Steht die seit Anfang des Jahres arbeitende Bundesstaatskommission aus Bund und Ländern, die den deutschen Föderalismus reformieren soll und will, vor dem Scheitern? Oder gelingt vielmehr den beiden Vorsitzenden, dem SPD-Partei- und Fraktionschef Franz Müntefering und dem CSU-Chef und Bayerns Ministerpräsidenten Edmund Stoiber der Durchbruch? Auch die Sitzung der Kommission am 4. November, vermutlich die letzte Sitzung unter Ausschluss der Öffentlichkeit, lässt weiterhin viele Fragen offen und gibt Skeptikern Raum. Am 17. Dezember will die Kommission in ihrer letzten Sitzung die abschließenden Entscheidungen fällen. Man sei optimistisch, versicherten beide Vorsitzenden. Müntefering sprach von einer "guten Diskussion". Es habe Bewegung gegeben, versicherte Stoiber. Müntefering: "Wir werden keine Revolution machen, aber wir werden eine Menge neu regeln, und das ordentlich." Stoiber ergänzte: "Was möglich ist, werden wir machen."
Doch auch nach dieser viereinhalbstündigen Sitzung kann nicht eines der vielen Probleme als abgehakt gelten, räumte Müntefering ein. "Beschließen kann man nur, wenn alles auf dem Tisch liegt." Das Ziel war am 5. November, sich in den strittigen Finanzfragen zu einigen. Auch da hat es keinen Durchbruch, aber weitere Annäherungen gegeben. Nach Stoiber ist man sich im Prinzip einig, die Zuständigkeiten der Gemeinschaftsaufgaben zwischen Bund und Ländern zu ändern, weil sie sich nicht bewährt hätten. Deshalb sollen die Länder wieder allein für den Hochschulbau zuständig sein. Der Küstenschutz solle dagegen als Gemeinschaftsaufgabe von Bund und Ländern erhalten bleiben. Umstritten ist weiterhin, wer für die Förderung der Agrarstruktur zuständig sein soll. In der Frage der Förderung der regionalen Wirtschaftsstruktur neigt sich die Waage offenbar zur Länderseite, auch wenn noch nicht von Einigung gesprochen wird.
Weiterhin offen sei, was der Bund für seine finanzielle Entlastung durch die Wegfall einiger Gemeinschaftsaufgaben den Ländern zahlen solle. Vom Tisch sei die Forderung der Länder, ihre Rechte bei der Steuererhöhung zu stärken. Wirtschaftlich schwächere Länder fürchteten, in dieser Frage gegenüber den anderen Ländern ins Hintertreffen zu kommen. Strittig ist auch, welchen Anteil Bund und Länder leisten müssen, um den europäischen Stabilitätspakt einzuhalten und wie mögliche Strafen der Europäischen Kommission zwischen Bund und Ländern aufgeteilt werden sollen.

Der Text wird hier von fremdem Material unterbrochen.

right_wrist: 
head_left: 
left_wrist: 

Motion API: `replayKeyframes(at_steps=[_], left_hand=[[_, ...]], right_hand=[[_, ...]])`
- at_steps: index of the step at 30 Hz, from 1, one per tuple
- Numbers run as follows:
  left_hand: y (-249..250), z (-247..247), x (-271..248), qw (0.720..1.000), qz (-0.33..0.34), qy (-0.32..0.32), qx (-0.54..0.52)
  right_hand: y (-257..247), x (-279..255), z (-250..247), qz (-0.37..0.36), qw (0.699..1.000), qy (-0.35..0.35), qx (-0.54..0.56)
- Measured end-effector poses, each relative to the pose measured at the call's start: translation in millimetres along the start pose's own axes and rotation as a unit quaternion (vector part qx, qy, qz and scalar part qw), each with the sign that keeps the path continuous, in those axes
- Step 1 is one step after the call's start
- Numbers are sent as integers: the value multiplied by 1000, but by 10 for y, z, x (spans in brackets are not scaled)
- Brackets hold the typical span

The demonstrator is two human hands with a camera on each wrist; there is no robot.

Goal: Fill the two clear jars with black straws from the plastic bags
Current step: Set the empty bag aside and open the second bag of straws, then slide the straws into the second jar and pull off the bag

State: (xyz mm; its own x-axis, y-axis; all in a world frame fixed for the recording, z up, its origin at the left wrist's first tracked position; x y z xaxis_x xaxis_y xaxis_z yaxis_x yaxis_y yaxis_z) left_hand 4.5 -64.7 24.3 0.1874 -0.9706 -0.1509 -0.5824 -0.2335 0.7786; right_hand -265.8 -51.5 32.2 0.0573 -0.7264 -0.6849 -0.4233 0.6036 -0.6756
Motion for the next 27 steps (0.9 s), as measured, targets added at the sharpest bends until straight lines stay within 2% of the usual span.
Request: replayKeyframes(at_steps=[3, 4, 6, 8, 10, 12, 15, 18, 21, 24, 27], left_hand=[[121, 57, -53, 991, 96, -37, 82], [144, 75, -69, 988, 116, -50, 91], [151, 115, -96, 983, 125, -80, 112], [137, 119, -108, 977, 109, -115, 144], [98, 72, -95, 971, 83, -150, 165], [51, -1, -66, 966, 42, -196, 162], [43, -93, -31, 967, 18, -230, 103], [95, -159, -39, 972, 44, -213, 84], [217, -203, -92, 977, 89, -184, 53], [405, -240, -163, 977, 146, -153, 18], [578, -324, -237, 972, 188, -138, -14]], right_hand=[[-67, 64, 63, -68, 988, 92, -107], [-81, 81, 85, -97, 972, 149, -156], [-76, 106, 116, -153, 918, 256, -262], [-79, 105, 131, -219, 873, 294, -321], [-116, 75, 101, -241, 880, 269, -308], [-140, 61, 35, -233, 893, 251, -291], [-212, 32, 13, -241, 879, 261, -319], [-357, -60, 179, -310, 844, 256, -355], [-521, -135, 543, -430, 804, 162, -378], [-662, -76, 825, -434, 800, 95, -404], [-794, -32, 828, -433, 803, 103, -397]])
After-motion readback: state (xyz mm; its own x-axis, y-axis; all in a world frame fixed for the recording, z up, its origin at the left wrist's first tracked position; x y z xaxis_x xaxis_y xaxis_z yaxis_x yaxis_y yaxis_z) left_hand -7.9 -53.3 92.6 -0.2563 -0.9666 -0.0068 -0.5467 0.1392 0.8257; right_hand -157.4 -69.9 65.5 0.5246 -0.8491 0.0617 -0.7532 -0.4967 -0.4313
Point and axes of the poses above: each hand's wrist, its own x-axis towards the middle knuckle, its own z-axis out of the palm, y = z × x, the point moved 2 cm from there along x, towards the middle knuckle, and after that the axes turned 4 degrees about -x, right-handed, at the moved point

Bei Innerer Sicherheit geht es um eine mögliche weitere Zentralisierung von Sicherheitsfragen, etwa im Falle einer Katastrophe. Bei Europa geht es um die Mitspracherechte der Länder bei der Vertretung deutscher Interessen gegenüber der Europäischen Kommission in Brüssel. Hier sollen weitere Gespräche auf Expertenebene folgen. Müntefering und Stoiber versicherten aber, man sei sich einig, diese Zuständigkeiten endlich zu klären, damit sich Deutschland in der Europäischen Union auch künftig behaupten könne. Gemeinsame Erkenntnis sei, viele der Europa betreffenden Fragen könnten unterhalb der Verfassungsebene geregelt werden. Offen ist, inwieweit Artikel 23 des Grundgesetzes geändert werden muss, der seit der Einheit Länderrechte zu Europa fest schreibt.
Der Optimismus beider Seiten gründet sich offenkundig auch darauf, dass man sich über eine Art Fahrplan einig ist. Der im Oktober erteilte Auftrag der Kommission an die Vorsitzenden, rechtzeitig vor dem 17. Dezember einen Entwurf vorzulegen, an welchen Punkten die Verfassung geändert werden soll und was sonst alles zu regeln ist, wurde jetzt in mehrere Einzelschritte zerlegt. Die Vorsitzenden wollen bereits am 10. November einen gemeinsamen "Vorvorentwurf" den Obleuten in der Kommission vorlegen. Eine Woche später sollen dann die Chefs der Staatskanzleien der Länder einen überarbeiteten Entwurf erhalten. Deren gewünschte Änderungen sollen Anfang Dezember beraten werden. Danach soll ein fertiges Papier der Kommission vorgelegt werden.